TASK INSTRUCTIONS - Copy out all of the records, exactly as they appear.

--------------------------------------------------

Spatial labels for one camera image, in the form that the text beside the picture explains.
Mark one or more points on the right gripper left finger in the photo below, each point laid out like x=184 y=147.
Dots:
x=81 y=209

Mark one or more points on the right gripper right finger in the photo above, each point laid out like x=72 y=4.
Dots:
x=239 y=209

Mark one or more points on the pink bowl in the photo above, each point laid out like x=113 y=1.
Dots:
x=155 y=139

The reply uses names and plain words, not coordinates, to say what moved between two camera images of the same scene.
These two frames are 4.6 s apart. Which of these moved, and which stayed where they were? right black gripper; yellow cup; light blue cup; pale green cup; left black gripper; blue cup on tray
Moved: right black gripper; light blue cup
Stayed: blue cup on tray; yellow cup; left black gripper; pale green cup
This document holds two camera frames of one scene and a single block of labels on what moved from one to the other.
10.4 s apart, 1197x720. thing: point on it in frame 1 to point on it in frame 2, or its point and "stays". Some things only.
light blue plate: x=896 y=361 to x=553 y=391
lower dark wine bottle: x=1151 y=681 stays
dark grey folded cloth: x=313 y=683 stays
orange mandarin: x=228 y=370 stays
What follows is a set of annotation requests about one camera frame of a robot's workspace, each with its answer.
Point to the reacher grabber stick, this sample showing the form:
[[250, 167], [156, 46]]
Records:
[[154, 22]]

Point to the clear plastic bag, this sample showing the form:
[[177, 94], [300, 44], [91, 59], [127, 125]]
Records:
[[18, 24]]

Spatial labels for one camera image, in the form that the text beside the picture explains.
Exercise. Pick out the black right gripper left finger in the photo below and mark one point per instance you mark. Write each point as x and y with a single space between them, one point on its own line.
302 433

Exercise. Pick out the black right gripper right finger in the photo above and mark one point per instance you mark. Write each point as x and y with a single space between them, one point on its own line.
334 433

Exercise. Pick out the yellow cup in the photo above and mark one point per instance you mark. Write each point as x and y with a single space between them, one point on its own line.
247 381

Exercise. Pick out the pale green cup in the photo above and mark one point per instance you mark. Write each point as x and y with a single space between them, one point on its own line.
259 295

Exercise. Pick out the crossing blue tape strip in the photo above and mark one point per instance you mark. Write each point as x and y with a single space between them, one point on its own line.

--------------------------------------------------

OUTPUT FOR THIS EXERCISE -
Spatial labels for one camera image, in the form that the text beside the picture explains.
Mark one or more points on the right gripper left finger in the photo below, each point laid out like x=184 y=147.
Dots:
x=81 y=209

Mark one or more points on the right gripper right finger in the photo above, each point laid out like x=72 y=4.
Dots:
x=239 y=209

Mark one or more points on the pink bowl in the photo above, each point laid out like x=113 y=1.
Dots:
x=155 y=139

The reply uses names and plain words, not coordinates, to say what moved between two camera images of the same scene.
These two frames are 4.6 s apart. Which of these moved, and which stayed where they were? right black gripper; yellow cup; light blue cup; pale green cup; left black gripper; blue cup on tray
Moved: right black gripper; light blue cup
Stayed: blue cup on tray; yellow cup; left black gripper; pale green cup
This document holds two camera frames of one scene and a single block of labels on what moved from one to the other.
10.4 s apart, 1197x720. thing: point on it in frame 1 to point on it in frame 2, or its point and "stays". Some things only.
light blue plate: x=896 y=361 to x=553 y=391
lower dark wine bottle: x=1151 y=681 stays
dark grey folded cloth: x=313 y=683 stays
orange mandarin: x=228 y=370 stays
What follows is a set of annotation requests about one camera frame of a robot's workspace, each with its answer.
Point to the reacher grabber stick, this sample showing the form:
[[250, 167], [156, 46]]
Records:
[[154, 22]]

Point to the clear plastic bag, this sample showing the form:
[[177, 94], [300, 44], [91, 59], [127, 125]]
Records:
[[18, 24]]

Spatial labels for one camera image, in the form that the text beside the picture explains.
Exercise. Pick out the black right gripper left finger in the photo below and mark one point per instance you mark. Write each point as x and y with a single space between them, one point on its own line.
302 433

Exercise. Pick out the black right gripper right finger in the photo above and mark one point per instance you mark. Write each point as x and y with a single space between them, one point on its own line.
334 433

Exercise. Pick out the yellow cup in the photo above and mark one point per instance you mark. Write each point as x and y with a single space between them, one point on its own line.
247 381

Exercise. Pick out the pale green cup in the photo above and mark one point per instance you mark. Write each point as x and y with a single space between them, one point on its own line.
259 295

Exercise. Pick out the crossing blue tape strip in the photo above and mark one point per instance you mark. Write each point as x and y with a single space between them, one point on its own line.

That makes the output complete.